WHAT TO PRODUCE —
Write out all the data below exactly.

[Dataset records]
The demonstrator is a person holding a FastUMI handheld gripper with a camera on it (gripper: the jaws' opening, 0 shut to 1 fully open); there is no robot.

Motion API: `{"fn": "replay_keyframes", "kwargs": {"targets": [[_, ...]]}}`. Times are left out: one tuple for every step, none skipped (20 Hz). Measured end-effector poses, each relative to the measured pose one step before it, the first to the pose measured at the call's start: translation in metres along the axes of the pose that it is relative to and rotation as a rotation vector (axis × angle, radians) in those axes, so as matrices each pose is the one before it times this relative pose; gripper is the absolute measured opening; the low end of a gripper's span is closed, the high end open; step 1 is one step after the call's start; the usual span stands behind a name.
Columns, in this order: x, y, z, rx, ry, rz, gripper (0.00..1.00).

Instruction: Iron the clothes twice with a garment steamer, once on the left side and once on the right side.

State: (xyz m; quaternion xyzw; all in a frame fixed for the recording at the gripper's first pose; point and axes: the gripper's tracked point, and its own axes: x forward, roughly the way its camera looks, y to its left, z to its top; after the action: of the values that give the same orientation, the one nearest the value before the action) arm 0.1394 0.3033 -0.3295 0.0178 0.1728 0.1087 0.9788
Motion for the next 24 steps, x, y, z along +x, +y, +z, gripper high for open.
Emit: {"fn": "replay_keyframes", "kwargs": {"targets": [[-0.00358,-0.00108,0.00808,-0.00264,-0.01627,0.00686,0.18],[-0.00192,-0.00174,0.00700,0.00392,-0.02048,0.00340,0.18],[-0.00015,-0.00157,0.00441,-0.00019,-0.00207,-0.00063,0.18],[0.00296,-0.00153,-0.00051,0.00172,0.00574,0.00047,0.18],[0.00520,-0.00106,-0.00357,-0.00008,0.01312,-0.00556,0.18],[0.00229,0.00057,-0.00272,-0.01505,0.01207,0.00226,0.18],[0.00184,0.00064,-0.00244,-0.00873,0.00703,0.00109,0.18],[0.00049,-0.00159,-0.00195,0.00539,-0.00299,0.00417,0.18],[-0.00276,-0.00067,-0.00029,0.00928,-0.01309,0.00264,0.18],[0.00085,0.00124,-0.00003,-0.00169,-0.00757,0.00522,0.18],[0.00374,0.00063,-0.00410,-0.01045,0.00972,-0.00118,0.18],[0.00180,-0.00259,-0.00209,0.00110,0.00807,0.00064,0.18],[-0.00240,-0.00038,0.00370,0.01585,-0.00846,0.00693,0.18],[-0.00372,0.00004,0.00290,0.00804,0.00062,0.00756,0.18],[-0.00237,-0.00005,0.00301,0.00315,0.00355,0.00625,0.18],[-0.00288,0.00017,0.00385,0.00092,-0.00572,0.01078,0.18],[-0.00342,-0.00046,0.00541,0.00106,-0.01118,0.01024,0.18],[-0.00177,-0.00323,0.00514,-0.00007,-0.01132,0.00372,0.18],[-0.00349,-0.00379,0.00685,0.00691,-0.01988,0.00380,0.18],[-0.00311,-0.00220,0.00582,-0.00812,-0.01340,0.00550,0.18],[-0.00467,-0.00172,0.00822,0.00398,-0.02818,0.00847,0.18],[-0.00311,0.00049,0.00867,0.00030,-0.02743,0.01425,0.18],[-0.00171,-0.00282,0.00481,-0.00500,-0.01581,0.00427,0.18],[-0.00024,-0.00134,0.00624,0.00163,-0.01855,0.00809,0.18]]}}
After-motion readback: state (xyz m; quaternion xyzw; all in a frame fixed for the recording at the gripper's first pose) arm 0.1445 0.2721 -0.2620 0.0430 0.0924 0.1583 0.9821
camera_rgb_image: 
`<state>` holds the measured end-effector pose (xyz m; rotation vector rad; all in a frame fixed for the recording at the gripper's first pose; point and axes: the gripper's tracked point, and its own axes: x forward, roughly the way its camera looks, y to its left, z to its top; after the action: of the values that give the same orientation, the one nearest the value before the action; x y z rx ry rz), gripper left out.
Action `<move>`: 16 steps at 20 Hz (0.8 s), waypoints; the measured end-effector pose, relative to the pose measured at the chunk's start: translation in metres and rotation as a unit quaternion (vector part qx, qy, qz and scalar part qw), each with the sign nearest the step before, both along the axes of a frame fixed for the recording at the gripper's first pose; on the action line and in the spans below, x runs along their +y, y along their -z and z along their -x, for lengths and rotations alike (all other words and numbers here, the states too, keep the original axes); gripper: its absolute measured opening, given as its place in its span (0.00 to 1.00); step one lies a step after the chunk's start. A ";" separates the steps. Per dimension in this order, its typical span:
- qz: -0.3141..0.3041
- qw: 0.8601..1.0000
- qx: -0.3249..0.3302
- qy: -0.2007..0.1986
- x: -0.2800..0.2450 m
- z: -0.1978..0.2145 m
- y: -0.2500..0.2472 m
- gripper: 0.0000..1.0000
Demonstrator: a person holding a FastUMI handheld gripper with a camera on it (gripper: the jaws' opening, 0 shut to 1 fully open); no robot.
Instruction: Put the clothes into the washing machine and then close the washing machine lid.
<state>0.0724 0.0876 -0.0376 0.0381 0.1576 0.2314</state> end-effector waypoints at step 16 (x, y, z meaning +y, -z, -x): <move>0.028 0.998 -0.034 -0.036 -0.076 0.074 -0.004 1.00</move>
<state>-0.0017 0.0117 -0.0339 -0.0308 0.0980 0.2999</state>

RESPONSE TO THE EXERCISE —
The demonstrator is a person holding a FastUMI handheld gripper with a camera on it (gripper: the jaws' opening, 0 shut to 1 fully open); there is no robot.

Motion API: `{"fn": "replay_keyframes", "kwargs": {"targets": [[_, ...]]}}`. Times are left out: one tuple for every step, none skipped (20 Hz). Measured end-effector poses, each relative to the measured pose one step before it, the first to the pose measured at the call's start: translation in metres along the axes of the pose that it is relative to and rotation as a rotation vector (axis × angle, radians) in those axes, so as matrices each pose is the one before it times this relative pose; gripper is the absolute measured opening; the low end of a gripper's span is closed, the high end open; step 1 is one step after the call's start; the usual span stands behind a name.
Columns, in this order: x, y, z, rx, ry, rz, gripper (0.00..1.00).

Instruction: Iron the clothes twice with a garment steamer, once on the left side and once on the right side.

State: (xyz m; quaternion xyzw; all in a frame fixed for the recording at the gripper's first pose; point and axes: the gripper's tracked point, and its own axes: x forward, roughly the way its camera looks, y to its left, z to its top; after the action: of the values that give the same orientation, the one nearest the value before the action) arm 0.1394 0.3033 -0.3295 0.0178 0.1728 0.1087 0.9788
Motion for the next 24 steps, x, y, z along +x, +y, +z, gripper high for open.
Emit: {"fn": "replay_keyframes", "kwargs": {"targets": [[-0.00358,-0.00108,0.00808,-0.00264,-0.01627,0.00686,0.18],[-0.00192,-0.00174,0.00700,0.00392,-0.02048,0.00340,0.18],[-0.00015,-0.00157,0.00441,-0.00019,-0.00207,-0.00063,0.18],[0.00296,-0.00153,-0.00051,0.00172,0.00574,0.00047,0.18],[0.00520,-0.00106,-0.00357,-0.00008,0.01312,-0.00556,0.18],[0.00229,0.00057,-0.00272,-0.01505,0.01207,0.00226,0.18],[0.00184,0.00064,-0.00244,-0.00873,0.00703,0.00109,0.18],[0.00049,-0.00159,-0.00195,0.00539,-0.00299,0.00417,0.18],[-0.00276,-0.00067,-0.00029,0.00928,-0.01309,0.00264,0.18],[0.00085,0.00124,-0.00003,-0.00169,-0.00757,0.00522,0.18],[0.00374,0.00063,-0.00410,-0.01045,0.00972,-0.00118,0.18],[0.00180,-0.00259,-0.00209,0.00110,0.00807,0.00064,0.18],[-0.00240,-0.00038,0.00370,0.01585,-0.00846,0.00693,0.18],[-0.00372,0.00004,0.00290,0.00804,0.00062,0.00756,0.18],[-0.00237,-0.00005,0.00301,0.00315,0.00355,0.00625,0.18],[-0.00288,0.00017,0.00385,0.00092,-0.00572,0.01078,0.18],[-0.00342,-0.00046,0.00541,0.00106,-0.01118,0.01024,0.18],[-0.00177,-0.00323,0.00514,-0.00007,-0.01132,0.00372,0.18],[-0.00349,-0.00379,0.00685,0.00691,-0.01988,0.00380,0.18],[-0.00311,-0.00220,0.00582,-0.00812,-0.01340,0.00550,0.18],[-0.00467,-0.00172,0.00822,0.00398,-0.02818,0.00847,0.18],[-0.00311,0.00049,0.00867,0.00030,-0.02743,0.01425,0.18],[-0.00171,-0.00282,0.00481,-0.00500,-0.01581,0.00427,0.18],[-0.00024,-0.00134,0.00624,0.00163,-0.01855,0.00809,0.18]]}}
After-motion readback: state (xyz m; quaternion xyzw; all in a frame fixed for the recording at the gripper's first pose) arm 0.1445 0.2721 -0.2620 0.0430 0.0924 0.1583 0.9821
camera_rgb_image: 
`<state>` holds the measured end-effector pose (xyz m; rotation vector rad; all in a frame fixed for the recording at the gripper's first pose; point and axes: the gripper's tracked point, and its own axes: x forward, roughly the way its camera looks, y to its left, z to its top; after the action: of the values that give the same orientation, the one nearest the value before the action; x y z rx ry rz), gripper left out.
Action `<move>`: 16 steps at 20 Hz (0.8 s), waypoints; the measured end-effector pose, relative to the pose measured at the chunk's start: translation in metres and rotation as a unit quaternion (vector part qx, qy, qz and scalar part qw), each with the sign nearest the step before, both along the axes of a frame fixed for the recording at the gripper's first pose; on the action line and in the spans below, x runs along their +y, y along their -z and z along their -x, for lengths and rotations alike (all other words and numbers here, the states too, keep the original axes); gripper: its absolute measured opening, given as its place in its span (0.00 to 1.00); step one lies a step after the chunk's start. A ";" separates the steps. Per dimension in this order, its typical span:
- qz: -0.3141..0.3041
- qw: 0.8601..1.0000
- qx: -0.3249..0.3302
- qy: -0.2007..0.1986
- x: -0.2800..0.2450 m
- z: -0.1978..0.2145 m
- y: -0.2500..0.2472 m
- gripper: 0.0000..1.0000
Demonstrator: a person holding a FastUMI handheld gripper with a camera on it (gripper: the jaws' opening, 0 shut to 1 fully open); no robot.
Instruction: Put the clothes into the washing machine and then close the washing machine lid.
<state>0.0724 0.0876 -0.0376 0.0381 0.1576 0.2314</state> end-effector waypoints at step 16 (x, y, z meaning +y, -z, -x): <move>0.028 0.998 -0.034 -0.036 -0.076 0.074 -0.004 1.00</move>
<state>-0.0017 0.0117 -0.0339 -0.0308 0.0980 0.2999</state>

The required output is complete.